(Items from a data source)
══════
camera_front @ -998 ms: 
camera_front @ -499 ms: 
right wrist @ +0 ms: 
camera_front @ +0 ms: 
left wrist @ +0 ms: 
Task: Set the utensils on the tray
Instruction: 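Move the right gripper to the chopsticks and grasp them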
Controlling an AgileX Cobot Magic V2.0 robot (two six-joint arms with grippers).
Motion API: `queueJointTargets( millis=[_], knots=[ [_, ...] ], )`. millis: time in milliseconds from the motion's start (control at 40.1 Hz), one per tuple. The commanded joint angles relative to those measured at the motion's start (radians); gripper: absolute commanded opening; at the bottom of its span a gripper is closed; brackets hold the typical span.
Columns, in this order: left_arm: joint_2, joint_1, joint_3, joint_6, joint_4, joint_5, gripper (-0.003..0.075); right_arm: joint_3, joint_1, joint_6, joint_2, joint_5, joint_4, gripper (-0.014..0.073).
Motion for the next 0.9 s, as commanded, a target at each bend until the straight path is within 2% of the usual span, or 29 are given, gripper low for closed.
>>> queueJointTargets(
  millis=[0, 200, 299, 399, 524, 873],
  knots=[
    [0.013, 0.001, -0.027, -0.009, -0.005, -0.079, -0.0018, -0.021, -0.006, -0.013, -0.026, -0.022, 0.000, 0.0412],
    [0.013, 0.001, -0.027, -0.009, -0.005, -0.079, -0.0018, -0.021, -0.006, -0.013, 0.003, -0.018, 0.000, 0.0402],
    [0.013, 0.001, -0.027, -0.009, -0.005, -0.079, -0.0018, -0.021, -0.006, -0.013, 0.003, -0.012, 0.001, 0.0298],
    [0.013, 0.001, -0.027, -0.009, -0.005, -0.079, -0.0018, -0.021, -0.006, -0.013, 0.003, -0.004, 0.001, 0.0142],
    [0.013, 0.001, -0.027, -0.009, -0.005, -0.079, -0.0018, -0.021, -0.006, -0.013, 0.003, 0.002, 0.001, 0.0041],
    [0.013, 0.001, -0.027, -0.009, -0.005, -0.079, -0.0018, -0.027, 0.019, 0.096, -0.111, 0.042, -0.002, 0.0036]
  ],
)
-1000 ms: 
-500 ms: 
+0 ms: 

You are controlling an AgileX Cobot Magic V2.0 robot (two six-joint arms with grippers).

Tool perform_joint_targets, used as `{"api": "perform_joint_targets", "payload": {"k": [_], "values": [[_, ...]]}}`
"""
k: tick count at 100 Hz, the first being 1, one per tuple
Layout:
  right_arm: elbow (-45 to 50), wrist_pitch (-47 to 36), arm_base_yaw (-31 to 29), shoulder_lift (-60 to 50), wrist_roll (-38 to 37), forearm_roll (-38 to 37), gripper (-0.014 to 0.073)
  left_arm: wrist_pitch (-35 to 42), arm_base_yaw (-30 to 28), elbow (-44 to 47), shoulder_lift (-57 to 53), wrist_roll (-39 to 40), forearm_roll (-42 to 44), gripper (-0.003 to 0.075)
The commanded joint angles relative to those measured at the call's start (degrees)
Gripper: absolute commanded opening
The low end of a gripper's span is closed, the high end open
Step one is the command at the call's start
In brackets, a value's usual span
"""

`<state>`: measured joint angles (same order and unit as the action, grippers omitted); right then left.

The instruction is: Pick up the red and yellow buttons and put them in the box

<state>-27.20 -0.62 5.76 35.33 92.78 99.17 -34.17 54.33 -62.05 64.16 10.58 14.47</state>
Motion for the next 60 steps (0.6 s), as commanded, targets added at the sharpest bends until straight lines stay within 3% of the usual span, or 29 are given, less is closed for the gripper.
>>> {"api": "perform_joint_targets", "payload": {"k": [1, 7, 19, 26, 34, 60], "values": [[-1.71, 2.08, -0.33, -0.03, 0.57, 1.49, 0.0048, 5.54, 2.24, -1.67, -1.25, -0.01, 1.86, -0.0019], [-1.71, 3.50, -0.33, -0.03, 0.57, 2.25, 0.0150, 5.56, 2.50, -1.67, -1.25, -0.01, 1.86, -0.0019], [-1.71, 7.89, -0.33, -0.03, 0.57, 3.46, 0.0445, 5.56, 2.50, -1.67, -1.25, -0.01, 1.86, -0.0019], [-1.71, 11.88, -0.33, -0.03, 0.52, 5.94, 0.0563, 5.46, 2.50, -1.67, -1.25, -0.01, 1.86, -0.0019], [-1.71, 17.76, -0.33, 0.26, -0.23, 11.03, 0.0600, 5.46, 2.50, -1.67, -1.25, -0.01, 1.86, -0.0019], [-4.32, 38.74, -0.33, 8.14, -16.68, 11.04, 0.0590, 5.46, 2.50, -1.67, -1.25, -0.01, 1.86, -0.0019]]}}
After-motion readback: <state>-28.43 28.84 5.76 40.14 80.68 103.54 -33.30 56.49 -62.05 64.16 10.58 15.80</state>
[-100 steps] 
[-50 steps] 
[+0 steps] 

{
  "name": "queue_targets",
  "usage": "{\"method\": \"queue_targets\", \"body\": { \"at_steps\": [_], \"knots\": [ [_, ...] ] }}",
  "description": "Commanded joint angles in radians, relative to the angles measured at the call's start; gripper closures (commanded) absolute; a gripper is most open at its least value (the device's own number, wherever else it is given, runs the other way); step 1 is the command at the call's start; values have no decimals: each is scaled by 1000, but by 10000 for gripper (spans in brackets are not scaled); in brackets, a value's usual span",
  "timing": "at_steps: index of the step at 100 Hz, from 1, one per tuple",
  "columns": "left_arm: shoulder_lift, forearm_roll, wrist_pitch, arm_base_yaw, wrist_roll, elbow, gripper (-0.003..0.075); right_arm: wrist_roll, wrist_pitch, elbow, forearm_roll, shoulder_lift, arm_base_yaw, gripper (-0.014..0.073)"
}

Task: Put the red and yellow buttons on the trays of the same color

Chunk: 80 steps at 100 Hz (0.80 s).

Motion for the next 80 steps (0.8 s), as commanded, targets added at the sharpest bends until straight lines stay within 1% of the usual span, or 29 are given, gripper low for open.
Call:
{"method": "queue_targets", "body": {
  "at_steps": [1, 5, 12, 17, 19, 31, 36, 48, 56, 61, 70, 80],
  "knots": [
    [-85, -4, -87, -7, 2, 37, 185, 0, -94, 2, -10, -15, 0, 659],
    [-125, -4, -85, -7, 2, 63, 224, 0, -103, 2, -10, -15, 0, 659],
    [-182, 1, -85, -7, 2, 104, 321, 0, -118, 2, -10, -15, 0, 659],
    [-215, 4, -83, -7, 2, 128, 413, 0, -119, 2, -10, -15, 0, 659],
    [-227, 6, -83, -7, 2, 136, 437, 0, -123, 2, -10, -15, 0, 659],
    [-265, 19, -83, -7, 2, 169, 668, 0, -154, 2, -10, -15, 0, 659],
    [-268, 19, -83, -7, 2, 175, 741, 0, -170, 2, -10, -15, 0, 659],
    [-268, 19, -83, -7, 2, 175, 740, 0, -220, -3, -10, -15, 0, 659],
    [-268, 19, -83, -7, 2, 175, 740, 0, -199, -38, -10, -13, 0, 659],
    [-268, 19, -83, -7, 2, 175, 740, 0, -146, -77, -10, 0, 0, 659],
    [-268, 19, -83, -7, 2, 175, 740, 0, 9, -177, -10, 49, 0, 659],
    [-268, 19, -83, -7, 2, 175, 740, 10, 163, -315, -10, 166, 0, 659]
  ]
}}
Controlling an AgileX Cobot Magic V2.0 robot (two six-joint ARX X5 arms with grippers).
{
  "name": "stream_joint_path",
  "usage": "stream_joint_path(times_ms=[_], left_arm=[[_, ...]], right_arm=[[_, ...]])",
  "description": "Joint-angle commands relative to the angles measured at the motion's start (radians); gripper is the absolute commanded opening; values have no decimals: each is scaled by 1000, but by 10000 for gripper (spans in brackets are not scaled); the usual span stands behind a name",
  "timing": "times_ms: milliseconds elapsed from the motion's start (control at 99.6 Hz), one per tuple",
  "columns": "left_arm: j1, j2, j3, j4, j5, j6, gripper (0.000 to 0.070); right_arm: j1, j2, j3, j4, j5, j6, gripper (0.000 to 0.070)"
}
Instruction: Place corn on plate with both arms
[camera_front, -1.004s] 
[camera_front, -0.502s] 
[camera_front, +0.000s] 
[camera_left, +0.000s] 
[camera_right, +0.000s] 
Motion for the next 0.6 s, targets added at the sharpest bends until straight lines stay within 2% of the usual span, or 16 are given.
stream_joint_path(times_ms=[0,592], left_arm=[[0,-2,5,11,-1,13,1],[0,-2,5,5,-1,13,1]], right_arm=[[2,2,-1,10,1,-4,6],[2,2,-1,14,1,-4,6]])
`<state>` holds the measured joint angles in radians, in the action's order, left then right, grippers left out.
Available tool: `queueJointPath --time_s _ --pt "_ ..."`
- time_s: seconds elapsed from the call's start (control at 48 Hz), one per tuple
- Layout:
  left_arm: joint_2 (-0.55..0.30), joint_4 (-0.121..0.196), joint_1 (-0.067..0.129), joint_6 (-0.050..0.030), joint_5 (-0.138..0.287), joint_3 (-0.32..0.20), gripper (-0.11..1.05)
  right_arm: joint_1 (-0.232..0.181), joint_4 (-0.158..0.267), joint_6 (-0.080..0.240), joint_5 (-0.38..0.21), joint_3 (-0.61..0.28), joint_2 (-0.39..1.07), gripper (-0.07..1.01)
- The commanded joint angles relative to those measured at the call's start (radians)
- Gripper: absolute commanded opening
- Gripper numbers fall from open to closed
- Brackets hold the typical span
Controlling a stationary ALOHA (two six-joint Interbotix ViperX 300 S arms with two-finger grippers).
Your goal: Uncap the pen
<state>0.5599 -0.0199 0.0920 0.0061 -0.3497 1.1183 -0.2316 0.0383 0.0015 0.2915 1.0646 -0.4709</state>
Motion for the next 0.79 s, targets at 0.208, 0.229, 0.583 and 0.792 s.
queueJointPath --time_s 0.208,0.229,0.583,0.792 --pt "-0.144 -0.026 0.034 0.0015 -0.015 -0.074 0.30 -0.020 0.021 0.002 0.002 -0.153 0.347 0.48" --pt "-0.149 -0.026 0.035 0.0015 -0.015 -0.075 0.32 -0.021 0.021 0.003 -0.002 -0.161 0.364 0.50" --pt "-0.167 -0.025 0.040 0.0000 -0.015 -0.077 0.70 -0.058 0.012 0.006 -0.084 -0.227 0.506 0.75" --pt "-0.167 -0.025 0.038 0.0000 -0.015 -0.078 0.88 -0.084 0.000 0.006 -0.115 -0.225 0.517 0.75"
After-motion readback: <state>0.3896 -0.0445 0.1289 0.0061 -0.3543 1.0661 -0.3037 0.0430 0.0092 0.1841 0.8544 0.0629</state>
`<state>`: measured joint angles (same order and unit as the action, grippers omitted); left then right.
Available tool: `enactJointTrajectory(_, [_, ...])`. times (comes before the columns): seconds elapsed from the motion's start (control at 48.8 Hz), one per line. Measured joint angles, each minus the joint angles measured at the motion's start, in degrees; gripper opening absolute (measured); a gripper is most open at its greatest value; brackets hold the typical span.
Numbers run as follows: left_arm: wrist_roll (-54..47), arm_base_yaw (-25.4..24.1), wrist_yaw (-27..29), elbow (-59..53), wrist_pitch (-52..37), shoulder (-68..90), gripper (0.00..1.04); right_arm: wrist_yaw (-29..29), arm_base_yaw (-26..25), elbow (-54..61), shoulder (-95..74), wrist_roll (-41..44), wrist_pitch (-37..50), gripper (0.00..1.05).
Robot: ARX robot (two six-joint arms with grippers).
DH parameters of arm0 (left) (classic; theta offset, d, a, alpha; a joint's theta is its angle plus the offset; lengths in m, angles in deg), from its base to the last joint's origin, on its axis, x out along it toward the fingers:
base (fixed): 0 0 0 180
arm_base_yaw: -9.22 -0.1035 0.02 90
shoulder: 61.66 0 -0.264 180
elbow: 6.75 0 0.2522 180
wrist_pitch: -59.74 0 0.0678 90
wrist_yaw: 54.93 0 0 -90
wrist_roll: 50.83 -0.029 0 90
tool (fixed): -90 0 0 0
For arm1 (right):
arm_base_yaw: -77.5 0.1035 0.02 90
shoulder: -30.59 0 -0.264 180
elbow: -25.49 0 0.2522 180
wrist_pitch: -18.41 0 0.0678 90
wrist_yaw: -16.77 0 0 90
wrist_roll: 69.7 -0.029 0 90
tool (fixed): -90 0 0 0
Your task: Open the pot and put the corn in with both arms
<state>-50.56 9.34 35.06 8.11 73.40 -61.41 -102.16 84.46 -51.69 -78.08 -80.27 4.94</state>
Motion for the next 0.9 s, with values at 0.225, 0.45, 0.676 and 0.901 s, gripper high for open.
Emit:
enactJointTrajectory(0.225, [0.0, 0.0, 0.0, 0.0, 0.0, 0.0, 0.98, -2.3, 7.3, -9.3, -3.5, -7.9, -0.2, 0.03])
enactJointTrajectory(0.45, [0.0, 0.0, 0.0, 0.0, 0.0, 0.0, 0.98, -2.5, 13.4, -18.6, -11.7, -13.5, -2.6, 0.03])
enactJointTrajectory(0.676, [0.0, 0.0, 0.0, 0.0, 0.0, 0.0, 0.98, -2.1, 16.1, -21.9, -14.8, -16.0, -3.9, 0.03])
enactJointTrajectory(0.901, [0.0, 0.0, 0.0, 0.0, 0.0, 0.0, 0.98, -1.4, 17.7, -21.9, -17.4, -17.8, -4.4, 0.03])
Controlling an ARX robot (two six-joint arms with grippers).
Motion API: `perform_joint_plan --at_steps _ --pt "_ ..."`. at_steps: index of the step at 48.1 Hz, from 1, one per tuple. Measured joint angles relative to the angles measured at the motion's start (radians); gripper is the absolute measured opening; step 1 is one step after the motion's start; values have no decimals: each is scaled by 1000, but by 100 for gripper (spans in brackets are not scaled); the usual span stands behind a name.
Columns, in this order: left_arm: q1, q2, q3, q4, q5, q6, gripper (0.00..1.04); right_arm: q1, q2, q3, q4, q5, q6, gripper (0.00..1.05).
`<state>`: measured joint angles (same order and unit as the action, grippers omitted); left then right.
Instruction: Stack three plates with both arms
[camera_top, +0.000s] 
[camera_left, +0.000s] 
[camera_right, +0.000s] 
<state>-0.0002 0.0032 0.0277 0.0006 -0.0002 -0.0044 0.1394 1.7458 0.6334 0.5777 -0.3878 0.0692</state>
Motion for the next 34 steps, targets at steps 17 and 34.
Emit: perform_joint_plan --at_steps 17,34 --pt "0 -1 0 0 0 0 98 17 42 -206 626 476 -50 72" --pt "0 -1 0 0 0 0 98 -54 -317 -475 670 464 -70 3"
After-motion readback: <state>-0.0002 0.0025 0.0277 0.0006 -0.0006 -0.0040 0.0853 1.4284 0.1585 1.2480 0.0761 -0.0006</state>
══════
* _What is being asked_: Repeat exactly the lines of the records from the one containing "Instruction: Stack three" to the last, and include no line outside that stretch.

* _The completed task_:
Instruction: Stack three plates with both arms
[camera_top, +0.000s] 
[camera_left, +0.000s] 
[camera_right, +0.000s] 
<state>-0.0002 0.0032 0.0277 0.0006 -0.0002 -0.0044 0.1394 1.7458 0.6334 0.5777 -0.3878 0.0692</state>
Motion for the next 34 steps, targets at steps 17 and 34.
Emit: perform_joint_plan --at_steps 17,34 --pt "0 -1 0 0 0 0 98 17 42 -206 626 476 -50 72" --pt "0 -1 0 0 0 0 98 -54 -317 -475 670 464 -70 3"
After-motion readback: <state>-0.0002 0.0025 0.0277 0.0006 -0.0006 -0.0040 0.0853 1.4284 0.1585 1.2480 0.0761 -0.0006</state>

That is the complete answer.